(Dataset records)

────────

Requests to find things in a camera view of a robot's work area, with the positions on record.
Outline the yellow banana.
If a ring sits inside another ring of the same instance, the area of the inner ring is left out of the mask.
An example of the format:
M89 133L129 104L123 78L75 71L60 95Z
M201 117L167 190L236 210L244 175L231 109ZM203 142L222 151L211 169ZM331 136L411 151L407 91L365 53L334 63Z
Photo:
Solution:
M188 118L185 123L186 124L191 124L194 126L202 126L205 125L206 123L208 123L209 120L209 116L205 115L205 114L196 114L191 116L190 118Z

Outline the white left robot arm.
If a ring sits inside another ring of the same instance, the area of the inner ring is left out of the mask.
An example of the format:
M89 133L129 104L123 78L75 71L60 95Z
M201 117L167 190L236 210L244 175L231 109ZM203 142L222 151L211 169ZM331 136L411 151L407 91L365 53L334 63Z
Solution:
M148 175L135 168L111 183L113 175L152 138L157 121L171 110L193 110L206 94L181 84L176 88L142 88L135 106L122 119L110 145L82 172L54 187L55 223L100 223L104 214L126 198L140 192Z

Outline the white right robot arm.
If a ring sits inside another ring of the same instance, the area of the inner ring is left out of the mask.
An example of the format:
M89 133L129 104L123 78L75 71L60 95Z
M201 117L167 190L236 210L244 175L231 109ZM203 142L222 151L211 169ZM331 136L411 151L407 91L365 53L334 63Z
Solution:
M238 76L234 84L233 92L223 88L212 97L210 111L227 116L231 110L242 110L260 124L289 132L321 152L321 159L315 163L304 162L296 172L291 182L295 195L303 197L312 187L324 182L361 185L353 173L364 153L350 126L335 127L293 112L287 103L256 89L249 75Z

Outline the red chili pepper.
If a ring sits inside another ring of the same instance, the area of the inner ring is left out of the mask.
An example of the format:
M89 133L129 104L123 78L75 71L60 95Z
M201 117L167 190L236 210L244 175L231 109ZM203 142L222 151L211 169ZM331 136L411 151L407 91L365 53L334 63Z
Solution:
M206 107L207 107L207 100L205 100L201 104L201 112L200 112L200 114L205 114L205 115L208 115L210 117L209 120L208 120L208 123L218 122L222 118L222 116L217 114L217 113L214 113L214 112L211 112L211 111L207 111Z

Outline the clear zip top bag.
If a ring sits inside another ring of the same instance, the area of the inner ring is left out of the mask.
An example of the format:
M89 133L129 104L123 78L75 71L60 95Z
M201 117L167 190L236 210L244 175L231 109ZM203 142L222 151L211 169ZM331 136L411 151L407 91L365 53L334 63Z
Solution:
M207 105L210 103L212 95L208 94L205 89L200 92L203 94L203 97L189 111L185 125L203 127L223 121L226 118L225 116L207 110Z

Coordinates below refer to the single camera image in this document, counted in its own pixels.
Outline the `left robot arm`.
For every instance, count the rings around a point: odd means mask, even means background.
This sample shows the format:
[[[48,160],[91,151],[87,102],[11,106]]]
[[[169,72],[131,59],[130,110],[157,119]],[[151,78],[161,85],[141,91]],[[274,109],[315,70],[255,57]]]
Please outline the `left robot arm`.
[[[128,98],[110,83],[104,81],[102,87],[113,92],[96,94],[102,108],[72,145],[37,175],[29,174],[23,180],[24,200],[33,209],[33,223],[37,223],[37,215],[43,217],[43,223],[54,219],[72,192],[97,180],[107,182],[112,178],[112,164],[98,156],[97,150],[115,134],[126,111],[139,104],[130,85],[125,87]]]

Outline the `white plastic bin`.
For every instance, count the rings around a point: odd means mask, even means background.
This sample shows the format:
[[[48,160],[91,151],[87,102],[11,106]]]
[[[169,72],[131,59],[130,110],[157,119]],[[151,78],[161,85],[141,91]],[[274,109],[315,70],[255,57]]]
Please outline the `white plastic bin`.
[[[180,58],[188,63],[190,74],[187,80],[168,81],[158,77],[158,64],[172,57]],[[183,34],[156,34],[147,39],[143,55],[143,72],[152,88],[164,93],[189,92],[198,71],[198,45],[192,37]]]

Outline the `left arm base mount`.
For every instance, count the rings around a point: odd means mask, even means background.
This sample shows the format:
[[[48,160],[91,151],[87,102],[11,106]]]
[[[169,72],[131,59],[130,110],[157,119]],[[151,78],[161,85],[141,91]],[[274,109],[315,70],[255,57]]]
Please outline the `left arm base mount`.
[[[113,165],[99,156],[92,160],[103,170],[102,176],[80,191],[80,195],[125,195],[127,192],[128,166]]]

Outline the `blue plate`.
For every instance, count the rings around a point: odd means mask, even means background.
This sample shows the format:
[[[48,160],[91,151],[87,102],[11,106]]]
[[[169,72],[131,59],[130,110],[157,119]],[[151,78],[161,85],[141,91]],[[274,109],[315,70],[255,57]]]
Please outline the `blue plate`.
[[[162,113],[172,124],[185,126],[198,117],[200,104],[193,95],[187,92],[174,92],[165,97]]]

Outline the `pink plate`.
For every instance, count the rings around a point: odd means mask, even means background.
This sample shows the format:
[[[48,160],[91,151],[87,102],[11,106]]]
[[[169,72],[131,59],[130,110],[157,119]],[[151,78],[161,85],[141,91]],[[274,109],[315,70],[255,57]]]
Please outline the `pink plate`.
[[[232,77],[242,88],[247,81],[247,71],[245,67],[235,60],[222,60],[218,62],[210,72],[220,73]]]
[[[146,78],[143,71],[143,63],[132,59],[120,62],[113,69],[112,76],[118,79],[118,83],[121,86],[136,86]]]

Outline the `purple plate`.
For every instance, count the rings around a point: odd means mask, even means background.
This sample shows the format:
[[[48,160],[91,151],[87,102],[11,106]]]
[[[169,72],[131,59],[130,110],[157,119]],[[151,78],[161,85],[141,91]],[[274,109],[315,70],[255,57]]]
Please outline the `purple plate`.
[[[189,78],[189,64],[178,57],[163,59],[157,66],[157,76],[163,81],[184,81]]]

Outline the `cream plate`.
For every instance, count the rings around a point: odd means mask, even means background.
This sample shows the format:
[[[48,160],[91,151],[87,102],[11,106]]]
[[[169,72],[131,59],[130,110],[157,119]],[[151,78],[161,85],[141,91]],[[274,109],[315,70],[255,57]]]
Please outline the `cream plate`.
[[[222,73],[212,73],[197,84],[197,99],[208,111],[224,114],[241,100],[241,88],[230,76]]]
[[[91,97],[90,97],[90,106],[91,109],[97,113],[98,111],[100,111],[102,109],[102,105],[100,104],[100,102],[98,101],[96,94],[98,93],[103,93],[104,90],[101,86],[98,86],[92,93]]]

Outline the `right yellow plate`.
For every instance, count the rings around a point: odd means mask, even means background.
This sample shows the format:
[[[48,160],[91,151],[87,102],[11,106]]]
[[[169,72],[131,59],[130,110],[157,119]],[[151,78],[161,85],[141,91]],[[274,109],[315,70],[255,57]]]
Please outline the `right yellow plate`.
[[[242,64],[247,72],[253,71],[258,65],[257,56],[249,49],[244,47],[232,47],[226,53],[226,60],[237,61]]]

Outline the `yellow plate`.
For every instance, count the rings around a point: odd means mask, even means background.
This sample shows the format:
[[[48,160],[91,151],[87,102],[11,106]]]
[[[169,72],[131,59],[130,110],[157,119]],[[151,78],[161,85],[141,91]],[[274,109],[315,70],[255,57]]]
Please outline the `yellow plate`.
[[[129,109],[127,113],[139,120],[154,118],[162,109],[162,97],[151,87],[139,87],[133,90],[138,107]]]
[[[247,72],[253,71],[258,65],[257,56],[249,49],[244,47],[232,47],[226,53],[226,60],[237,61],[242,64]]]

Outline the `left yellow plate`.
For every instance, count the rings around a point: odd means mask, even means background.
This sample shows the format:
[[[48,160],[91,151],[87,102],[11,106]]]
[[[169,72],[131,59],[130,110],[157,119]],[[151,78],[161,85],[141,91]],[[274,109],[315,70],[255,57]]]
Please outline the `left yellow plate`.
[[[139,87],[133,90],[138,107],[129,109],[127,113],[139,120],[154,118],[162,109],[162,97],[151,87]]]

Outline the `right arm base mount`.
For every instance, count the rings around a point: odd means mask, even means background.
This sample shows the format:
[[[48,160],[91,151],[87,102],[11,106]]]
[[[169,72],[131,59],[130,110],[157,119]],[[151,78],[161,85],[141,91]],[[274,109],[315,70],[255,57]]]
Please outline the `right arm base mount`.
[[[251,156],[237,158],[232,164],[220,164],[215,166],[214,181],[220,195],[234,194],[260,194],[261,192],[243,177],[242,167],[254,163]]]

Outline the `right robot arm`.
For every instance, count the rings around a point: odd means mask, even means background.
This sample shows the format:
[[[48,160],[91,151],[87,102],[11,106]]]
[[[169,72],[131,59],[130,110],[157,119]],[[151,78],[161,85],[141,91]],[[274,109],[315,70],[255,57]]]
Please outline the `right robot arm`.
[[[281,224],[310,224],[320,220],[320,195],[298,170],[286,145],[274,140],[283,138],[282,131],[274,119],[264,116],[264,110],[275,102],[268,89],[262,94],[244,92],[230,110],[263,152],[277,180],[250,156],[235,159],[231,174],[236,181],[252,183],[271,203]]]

────────

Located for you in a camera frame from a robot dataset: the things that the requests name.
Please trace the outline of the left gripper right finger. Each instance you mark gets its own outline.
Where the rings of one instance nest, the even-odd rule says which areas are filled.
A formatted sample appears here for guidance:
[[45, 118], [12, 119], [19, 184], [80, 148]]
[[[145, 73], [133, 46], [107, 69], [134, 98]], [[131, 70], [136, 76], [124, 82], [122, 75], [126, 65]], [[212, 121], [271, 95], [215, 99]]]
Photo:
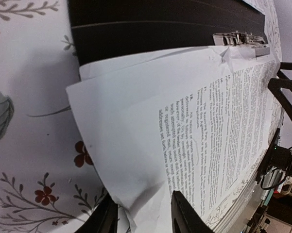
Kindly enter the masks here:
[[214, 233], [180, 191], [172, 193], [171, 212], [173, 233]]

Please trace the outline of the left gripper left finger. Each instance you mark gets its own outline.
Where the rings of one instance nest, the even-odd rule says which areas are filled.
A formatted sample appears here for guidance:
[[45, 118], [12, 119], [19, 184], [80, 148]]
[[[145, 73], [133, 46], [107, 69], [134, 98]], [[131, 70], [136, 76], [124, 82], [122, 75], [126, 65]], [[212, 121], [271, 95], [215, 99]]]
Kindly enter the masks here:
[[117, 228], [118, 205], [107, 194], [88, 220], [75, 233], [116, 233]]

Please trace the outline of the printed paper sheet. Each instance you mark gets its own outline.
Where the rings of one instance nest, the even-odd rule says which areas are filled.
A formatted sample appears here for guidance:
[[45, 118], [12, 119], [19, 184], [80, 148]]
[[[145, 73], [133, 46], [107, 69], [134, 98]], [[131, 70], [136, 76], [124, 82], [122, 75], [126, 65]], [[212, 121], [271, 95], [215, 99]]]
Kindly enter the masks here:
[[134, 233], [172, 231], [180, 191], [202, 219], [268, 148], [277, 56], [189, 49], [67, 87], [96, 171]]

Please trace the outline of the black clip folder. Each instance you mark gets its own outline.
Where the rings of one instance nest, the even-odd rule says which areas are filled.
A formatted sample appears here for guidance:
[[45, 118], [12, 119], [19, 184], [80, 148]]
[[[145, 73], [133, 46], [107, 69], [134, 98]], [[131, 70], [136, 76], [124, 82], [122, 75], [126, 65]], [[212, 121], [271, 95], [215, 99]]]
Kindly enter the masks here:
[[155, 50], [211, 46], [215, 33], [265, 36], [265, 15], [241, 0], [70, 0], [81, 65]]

────────

* **Problem details**:
All lines above from the one containing "Requests to find" to the one containing "Outline the red chili pepper." must be repeated exactly, both lines included, and no others.

* **Solution for this exercise**:
Requests to find things in a camera view of a robot's work area, with the positions on record.
Outline the yellow banana.
If a ring sits inside another ring of the same instance, the area of the inner ring is left out of the mask.
An example of the format:
M89 133L129 104L123 78L75 71L60 95Z
M201 117L167 190L236 210L244 175L231 109ZM203 142L222 151L211 169ZM331 136L411 151L407 91L365 53L334 63Z
Photo:
Solution:
M188 118L185 123L186 124L191 124L194 126L202 126L205 125L206 123L208 123L209 120L209 116L205 115L205 114L196 114L191 116L190 118Z

Outline the white left robot arm.
If a ring sits inside another ring of the same instance, the area of the inner ring is left out of the mask.
An example of the format:
M89 133L129 104L123 78L75 71L60 95Z
M201 117L167 190L236 210L244 175L231 109ZM203 142L222 151L211 169ZM331 136L411 151L407 91L365 53L334 63Z
Solution:
M148 175L135 168L111 183L113 175L152 138L157 121L171 110L193 110L206 94L181 84L176 88L142 88L135 106L122 119L110 145L82 172L54 187L55 223L100 223L104 214L126 198L140 192Z

Outline the white right robot arm.
If a ring sits inside another ring of the same instance, the area of the inner ring is left out of the mask.
An example of the format:
M89 133L129 104L123 78L75 71L60 95Z
M201 117L167 190L236 210L244 175L231 109ZM203 142L222 151L211 169ZM331 136L411 151L407 91L365 53L334 63Z
Solution:
M238 76L234 84L233 92L223 88L212 97L210 111L227 116L231 110L242 110L260 124L289 132L321 152L321 159L315 163L304 162L296 172L291 182L295 195L303 197L312 187L324 182L361 185L353 173L364 153L350 126L335 127L293 112L287 103L256 89L249 75Z

Outline the red chili pepper.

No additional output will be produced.